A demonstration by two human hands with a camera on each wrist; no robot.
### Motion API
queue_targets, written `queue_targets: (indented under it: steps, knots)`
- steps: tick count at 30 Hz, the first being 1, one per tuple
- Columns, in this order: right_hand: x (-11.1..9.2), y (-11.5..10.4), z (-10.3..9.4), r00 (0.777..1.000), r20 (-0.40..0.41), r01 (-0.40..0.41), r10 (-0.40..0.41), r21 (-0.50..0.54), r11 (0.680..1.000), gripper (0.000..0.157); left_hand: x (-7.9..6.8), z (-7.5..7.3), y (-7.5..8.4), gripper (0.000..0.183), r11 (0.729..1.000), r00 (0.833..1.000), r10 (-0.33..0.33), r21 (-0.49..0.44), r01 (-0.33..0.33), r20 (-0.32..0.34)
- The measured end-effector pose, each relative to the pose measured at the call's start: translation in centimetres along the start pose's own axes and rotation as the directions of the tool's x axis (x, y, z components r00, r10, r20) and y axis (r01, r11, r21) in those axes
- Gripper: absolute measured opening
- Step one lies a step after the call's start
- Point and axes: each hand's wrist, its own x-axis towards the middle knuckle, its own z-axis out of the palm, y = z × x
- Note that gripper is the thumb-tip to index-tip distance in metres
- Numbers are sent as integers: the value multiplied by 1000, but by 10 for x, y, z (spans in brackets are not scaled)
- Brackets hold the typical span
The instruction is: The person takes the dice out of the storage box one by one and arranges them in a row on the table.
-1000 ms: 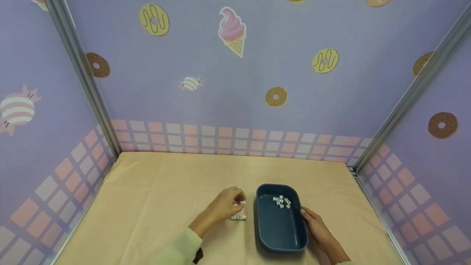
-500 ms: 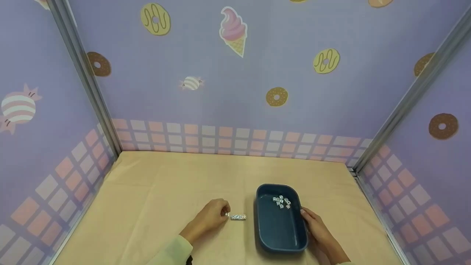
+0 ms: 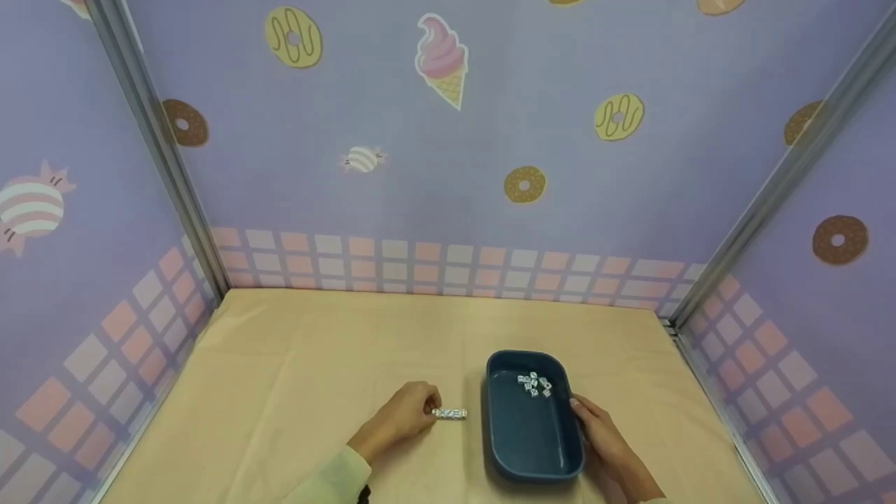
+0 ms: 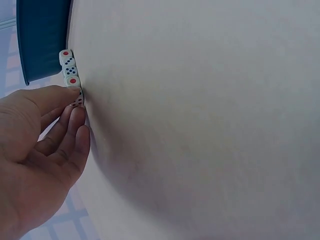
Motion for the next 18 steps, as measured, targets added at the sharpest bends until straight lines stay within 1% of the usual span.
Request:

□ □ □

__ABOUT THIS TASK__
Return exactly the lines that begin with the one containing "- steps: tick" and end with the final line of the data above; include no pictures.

__SOLUTION TO THE EXERCISE__
- steps: tick count at 30 Hz, the first being 1, one per tuple
- Columns, in this order: right_hand: x (-11.1..9.2), y (-11.5..10.4), z (-10.3..9.4), r00 (0.777..1.000), r20 (-0.40..0.41), r01 (-0.40..0.41), r10 (-0.40..0.41), r21 (-0.50..0.54), r11 (0.680..1.000), gripper (0.000..0.157); left_hand: x (-7.9..6.8), z (-7.5..7.3), y (-7.5..8.4), gripper (0.000..0.183), r11 (0.729..1.000), r00 (0.833..1.000), r10 (-0.33..0.33), r21 (-0.49..0.44), r01 (-0.33..0.33), r20 (-0.32..0.34)
- The measured end-effector pose, each relative to the pose measured at the call's start: translation in centimetres along the start pose's own axes and rotation as the directions of the tool's x axis (x, y, z components r00, r10, r20) and y axis (r01, r11, r21) in those axes
- Gripper: absolute measured opening
- Step one lies a step after the call's start
- Point and axes: each hand's wrist, its own x-axis towards the middle knuckle, its own z-axis out of the palm, y = z × x
- Note that gripper is the thumb-tip to index-tip distance in metres
- Numbers are sent as integers: the value multiplied by 1000, but by 10 for x, y, z (spans in brackets are not scaled)
- Brackets hold the typical span
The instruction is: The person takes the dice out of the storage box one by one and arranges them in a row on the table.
-1000 ms: 
-500 ms: 
+0 ms: 
+0 ms: 
Motion for the next 18 steps, as measured, targets added at the sharpest bends until straight lines stay within 1% of the usual span.
Request:

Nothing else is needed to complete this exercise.